When Wyoming’s NCAA bid probably hung in the balance against UNLV, the decisive shot in the final half-minute was a three-pointer from Xavier DuSell, a sophomore who is at best the Cowboys’ fourth option offensively. DuSell helped get Wyoming in bubble position in the regular-season finale, scoring a season-high 21 in an overtime win against Fresno State.
In Colorado State’s quarterfinal against Utah State, the game was tied when point guard Isaiah Stevens drove to the basket, drew the defense and dished to Chandler Jacobs for the winning layup with 1.8 seconds left—Jacobs’s only basket of the game.
Boise found itself sweating out a Nevada three-point jumper with six seconds left, clinging to a two-point lead after being up seven with 2:20 to play. San Diego State was only up two with 80 seconds to play against Fresno State before hitting its free throws down the stretch to seal the win.
“We’ve been in more close games than probably any team in the country,” Linder said. “And that’s how this conference has been from top to bottom. …It’s a really, really tough league.”
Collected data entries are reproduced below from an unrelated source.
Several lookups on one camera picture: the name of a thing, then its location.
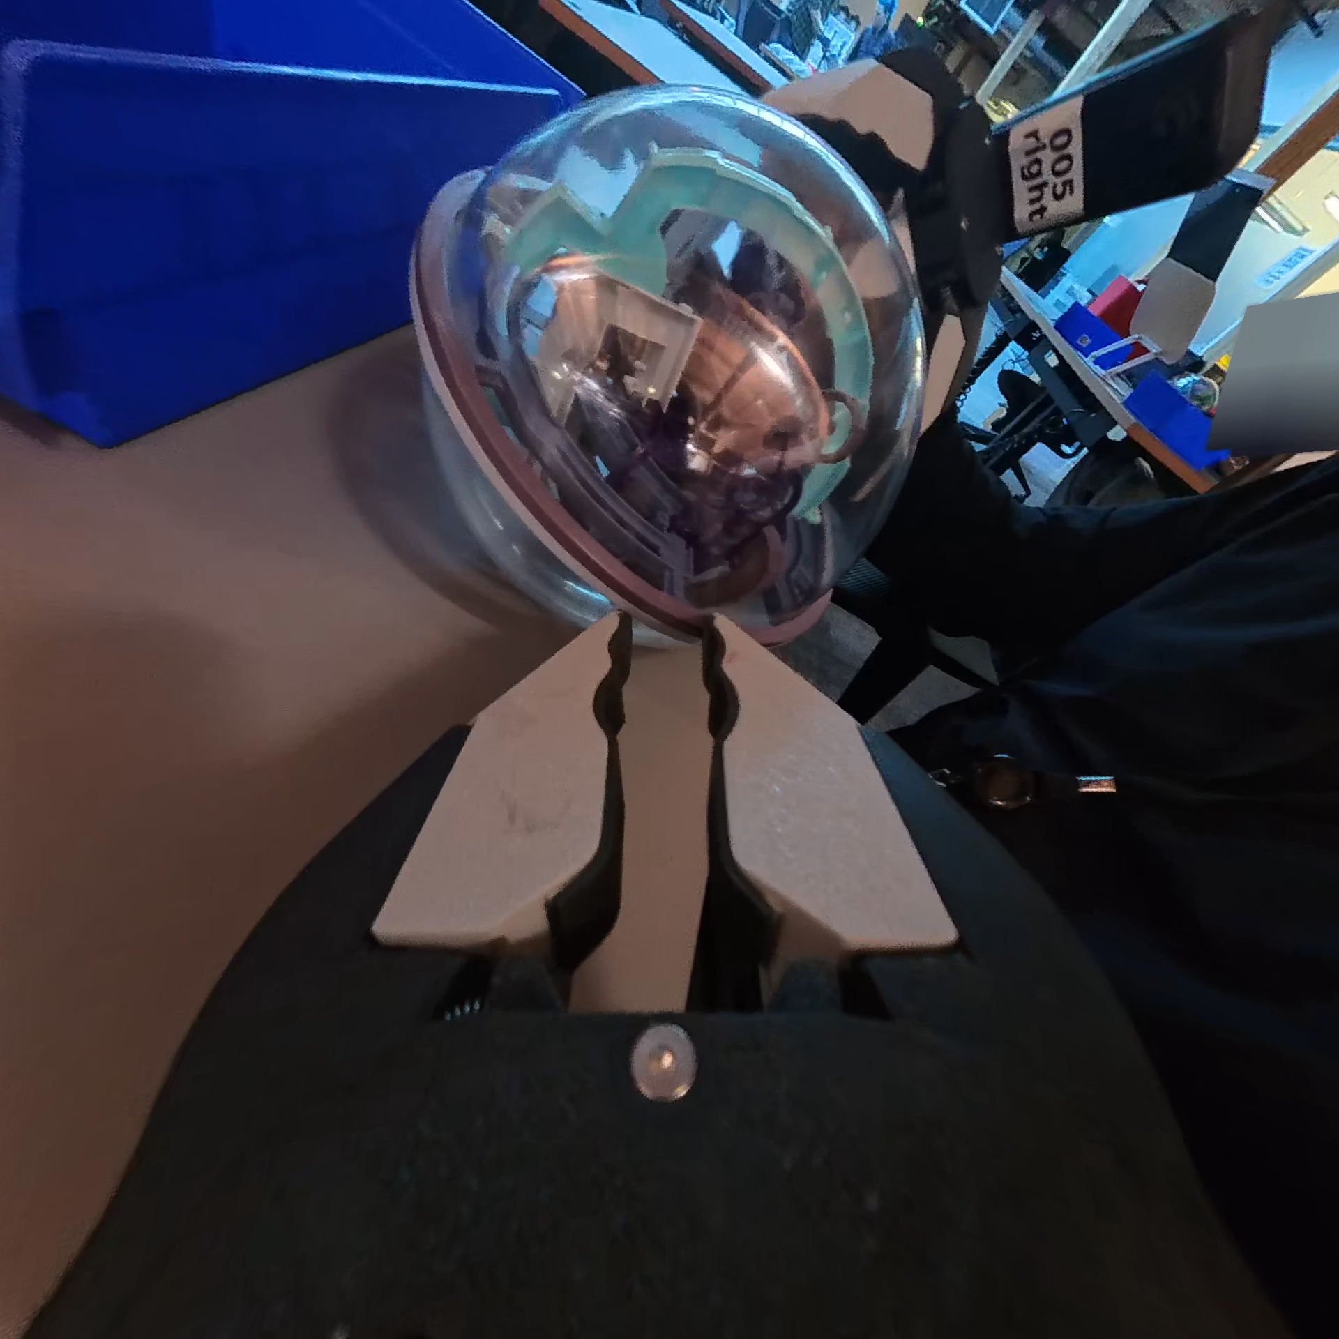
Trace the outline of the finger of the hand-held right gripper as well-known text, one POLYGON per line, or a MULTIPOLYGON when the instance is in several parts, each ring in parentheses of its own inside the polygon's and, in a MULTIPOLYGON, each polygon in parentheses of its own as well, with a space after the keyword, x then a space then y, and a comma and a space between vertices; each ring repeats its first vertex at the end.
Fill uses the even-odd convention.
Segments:
POLYGON ((928 365, 924 379, 924 398, 920 429, 928 427, 950 408, 965 379, 975 365, 983 332, 983 309, 969 309, 963 314, 946 313, 932 340, 928 342, 928 365))
POLYGON ((934 143, 930 93, 882 62, 860 60, 763 93, 847 163, 882 210, 909 194, 934 143))

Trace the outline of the white table with wooden edge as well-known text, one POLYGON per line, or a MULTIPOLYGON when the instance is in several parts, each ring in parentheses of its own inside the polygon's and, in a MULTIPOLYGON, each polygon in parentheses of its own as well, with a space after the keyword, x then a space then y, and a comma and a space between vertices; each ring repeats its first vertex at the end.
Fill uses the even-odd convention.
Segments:
POLYGON ((571 35, 594 58, 637 85, 693 85, 763 95, 783 89, 790 75, 707 17, 695 17, 678 2, 668 2, 672 25, 608 2, 538 2, 538 9, 571 35))

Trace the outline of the wooden desk with black legs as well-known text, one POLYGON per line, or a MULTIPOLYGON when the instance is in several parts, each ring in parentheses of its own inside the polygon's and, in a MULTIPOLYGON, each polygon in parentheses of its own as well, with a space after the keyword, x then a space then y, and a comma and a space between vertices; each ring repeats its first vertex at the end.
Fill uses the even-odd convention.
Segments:
POLYGON ((1204 493, 1226 484, 1222 464, 1193 466, 1134 419, 1125 410, 1128 392, 1086 367, 1082 351, 1057 330, 1043 299, 1010 270, 1002 270, 1000 289, 990 297, 989 311, 985 332, 990 340, 981 342, 971 379, 1004 365, 1014 367, 1037 379, 1086 452, 1107 441, 1111 456, 1123 452, 1148 460, 1154 478, 1161 484, 1177 480, 1173 489, 1179 491, 1204 493))

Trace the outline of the person's dark jacket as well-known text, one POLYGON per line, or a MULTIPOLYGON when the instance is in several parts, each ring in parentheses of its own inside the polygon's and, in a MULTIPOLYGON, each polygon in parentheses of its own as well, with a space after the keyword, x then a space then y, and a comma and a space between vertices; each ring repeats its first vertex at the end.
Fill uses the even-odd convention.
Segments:
POLYGON ((1334 1337, 1336 454, 1029 507, 944 410, 866 555, 994 660, 893 742, 1068 915, 1249 1267, 1334 1337))

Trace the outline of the blue plastic bin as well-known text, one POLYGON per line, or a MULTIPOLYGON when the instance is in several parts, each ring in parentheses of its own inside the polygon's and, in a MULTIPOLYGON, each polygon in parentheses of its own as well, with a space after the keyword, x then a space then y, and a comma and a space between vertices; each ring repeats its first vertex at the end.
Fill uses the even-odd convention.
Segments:
POLYGON ((405 324, 439 186, 580 99, 470 2, 3 2, 1 396, 114 447, 405 324))

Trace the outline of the red box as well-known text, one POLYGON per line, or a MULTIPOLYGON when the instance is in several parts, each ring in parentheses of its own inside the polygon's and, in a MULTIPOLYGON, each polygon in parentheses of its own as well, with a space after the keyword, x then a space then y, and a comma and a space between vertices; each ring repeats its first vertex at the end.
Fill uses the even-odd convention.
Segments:
POLYGON ((1117 274, 1095 293, 1086 309, 1117 338, 1128 336, 1132 314, 1144 295, 1146 281, 1117 274))

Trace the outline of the blue box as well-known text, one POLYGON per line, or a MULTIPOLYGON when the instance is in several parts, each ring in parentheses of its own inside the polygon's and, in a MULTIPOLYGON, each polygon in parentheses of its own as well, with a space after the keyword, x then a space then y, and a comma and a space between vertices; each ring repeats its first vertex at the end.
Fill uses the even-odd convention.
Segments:
POLYGON ((1204 454, 1212 419, 1161 377, 1140 379, 1123 408, 1167 449, 1189 458, 1204 454))

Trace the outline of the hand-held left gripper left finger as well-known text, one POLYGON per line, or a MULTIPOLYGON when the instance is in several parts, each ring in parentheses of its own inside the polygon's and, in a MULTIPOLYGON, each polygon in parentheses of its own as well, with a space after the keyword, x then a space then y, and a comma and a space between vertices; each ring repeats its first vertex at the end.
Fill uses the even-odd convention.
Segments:
POLYGON ((629 616, 604 616, 477 713, 372 921, 380 946, 577 966, 610 934, 629 651, 629 616))

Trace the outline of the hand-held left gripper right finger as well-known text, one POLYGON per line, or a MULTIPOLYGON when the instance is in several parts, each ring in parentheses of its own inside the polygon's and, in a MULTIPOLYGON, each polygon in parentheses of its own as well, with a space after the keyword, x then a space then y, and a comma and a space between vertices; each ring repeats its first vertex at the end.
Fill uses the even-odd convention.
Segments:
POLYGON ((703 637, 703 682, 711 855, 746 962, 955 946, 860 726, 722 616, 703 637))

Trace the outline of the transparent maze ball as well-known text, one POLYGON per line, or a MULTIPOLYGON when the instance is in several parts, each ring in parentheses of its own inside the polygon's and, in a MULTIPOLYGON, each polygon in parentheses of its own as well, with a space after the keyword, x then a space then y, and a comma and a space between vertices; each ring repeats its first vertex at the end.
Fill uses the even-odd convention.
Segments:
POLYGON ((889 517, 926 338, 884 210, 738 91, 586 99, 446 180, 409 258, 427 435, 495 583, 779 647, 889 517))
One of the reasons why: the coaches are outstanding. Rice has had nine 20-win seasons at Boise; Dutcher has never won fewer than 21 games in five seasons as the head coach at San Diego State; Niko Medved rebuilt Colorado State and has authored three straight 20-win seasons, narrowly missing the NCAAs last year; and Linder (a former assistant to Rice at Boise) has four 20-win seasons in tough jobs at Northern Colorado and Wyoming. Then you have power-conference coaches in the early stages of rebound jobs at Nevada (Steve Alford), New Mexico (Richard Pitino) and San Jose State (Tim Miles). And Utah State has the guy who coached the biggest upset in NCAA tournament history when he was a No. 16 seed at UMBC in 2018 (Ryan Odom).
The task facing some MWC schools—particularly Colorado State and Wyoming—will be keeping their rising star coaches.
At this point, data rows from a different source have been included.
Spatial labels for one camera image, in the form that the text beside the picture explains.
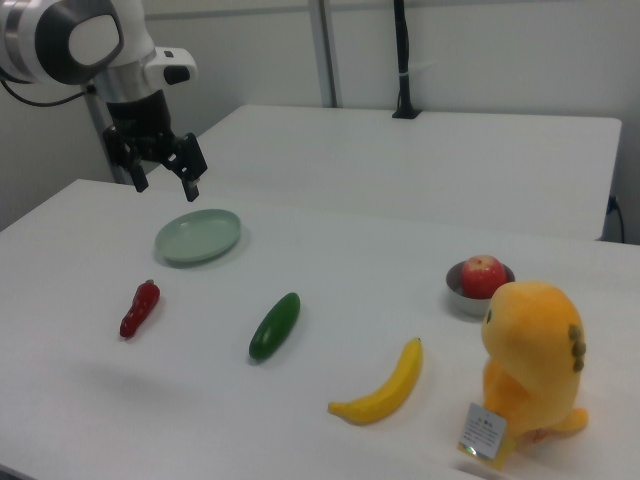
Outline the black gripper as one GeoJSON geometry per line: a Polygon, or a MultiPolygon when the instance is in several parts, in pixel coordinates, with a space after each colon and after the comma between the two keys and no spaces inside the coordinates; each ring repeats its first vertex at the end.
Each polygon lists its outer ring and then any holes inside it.
{"type": "Polygon", "coordinates": [[[148,187],[141,159],[161,161],[182,183],[188,202],[199,196],[198,182],[208,166],[196,136],[174,137],[164,92],[158,90],[143,99],[108,102],[112,124],[103,132],[110,162],[126,171],[141,193],[148,187]]]}

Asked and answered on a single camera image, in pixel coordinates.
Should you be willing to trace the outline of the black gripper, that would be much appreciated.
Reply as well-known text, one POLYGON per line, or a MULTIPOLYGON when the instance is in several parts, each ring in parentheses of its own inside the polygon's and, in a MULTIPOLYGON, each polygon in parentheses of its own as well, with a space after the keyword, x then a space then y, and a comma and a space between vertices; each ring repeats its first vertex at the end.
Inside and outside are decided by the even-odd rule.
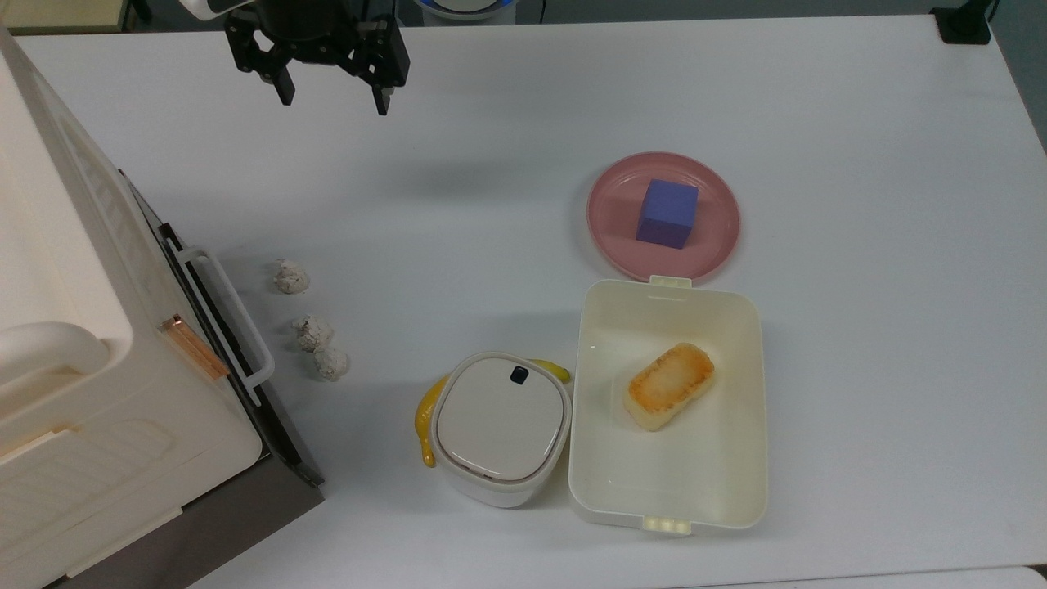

Contrast that with the coaching stagnation in the Pac-12, where only three teams will get NCAA bids: Mike Hopkins is in his third straight season missing the Big Dance at Washington; Bobby Hurley just complete a second straight losing season at Arizona State; Jerod Haase has zero NCAA bids in six years at Stanford; Mark Fox has yet to have a winning season in three years at California; and Wayne Tinkle just presided over the most astonishing backslide in recent Division I memory, going from the Elite Eight last year to 3-28 this year.
Despite all that underachieving, they might all keep their jobs. Call it patience or apathy or football monomania, but the Pac-12 should be hearing basketball footsteps from the Mountain West.
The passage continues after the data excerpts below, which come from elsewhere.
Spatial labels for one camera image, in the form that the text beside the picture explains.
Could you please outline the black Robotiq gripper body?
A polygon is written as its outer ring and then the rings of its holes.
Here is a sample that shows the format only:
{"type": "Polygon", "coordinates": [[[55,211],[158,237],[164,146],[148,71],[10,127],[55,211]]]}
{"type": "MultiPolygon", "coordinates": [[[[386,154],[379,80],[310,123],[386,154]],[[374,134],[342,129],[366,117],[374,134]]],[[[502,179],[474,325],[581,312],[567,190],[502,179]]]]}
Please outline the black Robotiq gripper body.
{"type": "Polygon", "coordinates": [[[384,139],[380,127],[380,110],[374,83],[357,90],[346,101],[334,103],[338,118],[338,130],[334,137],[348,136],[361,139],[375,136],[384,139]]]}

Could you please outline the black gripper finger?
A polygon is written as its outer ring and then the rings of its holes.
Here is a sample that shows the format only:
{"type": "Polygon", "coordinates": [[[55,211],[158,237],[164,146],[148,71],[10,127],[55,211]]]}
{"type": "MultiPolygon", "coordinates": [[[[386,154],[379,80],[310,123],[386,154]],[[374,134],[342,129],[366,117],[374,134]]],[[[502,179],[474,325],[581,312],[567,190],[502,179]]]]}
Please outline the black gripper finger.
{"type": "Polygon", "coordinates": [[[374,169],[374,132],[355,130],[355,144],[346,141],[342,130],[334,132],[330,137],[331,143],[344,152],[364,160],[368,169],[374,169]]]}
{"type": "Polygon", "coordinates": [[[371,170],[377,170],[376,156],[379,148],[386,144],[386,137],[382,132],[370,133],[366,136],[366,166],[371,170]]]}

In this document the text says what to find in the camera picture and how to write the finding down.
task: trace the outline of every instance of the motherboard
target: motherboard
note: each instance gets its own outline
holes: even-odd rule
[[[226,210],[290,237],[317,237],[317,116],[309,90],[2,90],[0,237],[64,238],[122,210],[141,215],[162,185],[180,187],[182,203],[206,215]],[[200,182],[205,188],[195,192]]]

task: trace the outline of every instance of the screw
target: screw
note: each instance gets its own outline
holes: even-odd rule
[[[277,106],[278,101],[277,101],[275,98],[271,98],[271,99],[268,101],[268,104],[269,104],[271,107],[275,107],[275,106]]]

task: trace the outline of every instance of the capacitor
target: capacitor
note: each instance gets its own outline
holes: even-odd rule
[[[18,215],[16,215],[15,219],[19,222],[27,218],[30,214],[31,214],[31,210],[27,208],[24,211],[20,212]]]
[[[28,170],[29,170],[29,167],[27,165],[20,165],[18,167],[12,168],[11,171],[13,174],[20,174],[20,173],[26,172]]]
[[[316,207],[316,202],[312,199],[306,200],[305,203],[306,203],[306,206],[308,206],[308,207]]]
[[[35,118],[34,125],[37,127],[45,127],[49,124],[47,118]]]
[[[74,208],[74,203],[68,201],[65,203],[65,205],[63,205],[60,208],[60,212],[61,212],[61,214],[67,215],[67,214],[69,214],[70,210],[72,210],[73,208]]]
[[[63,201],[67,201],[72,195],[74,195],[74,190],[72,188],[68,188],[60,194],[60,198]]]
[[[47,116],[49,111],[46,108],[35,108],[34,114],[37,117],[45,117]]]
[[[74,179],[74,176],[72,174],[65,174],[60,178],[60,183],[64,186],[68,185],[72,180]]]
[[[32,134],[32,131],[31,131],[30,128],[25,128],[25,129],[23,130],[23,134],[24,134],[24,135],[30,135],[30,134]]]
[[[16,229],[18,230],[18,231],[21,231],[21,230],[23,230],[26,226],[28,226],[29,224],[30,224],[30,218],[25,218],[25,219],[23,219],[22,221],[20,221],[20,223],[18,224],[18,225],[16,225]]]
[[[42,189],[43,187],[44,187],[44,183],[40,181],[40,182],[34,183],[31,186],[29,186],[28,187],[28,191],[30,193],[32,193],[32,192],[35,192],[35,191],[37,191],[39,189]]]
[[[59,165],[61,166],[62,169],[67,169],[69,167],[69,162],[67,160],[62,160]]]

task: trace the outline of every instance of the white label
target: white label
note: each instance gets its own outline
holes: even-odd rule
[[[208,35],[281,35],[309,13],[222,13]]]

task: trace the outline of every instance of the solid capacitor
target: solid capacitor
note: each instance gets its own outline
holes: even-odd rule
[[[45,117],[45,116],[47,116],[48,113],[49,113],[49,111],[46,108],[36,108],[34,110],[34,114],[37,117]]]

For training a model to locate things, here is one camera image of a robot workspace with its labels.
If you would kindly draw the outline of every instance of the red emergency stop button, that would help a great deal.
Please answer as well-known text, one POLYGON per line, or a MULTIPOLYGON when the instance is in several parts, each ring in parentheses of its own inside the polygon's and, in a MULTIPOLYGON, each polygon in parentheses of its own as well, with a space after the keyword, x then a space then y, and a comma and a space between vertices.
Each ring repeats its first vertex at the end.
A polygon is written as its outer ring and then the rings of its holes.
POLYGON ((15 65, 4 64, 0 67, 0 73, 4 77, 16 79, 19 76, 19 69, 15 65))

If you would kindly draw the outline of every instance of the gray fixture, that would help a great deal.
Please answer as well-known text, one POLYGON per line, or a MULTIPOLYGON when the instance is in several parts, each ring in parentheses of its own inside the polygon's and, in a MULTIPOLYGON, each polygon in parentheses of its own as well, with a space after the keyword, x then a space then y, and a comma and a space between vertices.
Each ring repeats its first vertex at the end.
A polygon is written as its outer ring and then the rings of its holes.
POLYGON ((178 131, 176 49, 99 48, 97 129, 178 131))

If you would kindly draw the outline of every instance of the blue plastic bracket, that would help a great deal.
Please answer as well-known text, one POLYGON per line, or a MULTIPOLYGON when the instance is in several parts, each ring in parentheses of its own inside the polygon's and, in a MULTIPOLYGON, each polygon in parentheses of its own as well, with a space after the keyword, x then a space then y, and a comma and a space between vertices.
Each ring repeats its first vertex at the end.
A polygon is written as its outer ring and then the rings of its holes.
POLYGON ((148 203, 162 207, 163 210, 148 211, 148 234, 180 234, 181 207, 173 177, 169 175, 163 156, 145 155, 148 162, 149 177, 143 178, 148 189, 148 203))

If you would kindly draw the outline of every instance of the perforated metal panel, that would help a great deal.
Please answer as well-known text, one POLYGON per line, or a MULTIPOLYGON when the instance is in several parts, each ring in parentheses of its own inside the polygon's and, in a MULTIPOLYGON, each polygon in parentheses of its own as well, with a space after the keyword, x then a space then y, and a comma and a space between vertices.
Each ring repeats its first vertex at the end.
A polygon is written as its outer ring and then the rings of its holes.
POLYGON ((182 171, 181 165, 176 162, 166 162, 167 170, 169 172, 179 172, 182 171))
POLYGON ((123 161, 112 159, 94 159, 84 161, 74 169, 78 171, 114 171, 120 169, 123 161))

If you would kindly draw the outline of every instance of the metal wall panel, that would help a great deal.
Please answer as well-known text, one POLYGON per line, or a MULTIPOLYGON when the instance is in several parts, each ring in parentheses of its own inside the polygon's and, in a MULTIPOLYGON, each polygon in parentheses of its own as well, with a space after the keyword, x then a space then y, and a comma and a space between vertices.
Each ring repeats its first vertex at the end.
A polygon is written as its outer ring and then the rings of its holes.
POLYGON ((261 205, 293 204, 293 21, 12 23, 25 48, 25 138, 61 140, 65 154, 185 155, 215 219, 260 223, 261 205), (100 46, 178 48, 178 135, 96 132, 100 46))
While the coaches in the Mountain West respect and appreciate the level of competition this season, they also can’t wait to be done with one another. Boise State, San Diego State, Colorado State and Wyoming are ready to face an opponent that doesn’t know every play call and every tendency. The NCAA tournament will set them free.
With seedings that could range from 6-12, none will be expected to win more than one game in the Big Dance—yet all will be capable of crashing the Sweet Sixteen. The Aztecs are the No. 2 defensive team in the country according to Pomeroy’s metrics, and Boise is No. 19. The Rams are the No. 19 offense, led by a power forward who looks like a tight end in David Roddy, the Mountain West Player of the Year. Wyoming has one of the better two-man tandems in post player Graham Ike (19.6 points, 9.6 rebounds per game) and point forward Hunter Maldonado (18.4 points, 5.8 rebounds, 6.3 assists).
The product they take into the NCAAs is more gritty than pretty, with slow pace and lots of defensive stops. But tournament basketball is all about embracing—and winning—the grind. It’s about handling the pressure. And no league in America has put its top teams through a more sustained gauntlet of tense games and dramatic outcomes than the Mountain West.
There probably won’t be a Final Four team in the group. But good luck trying to eliminate them.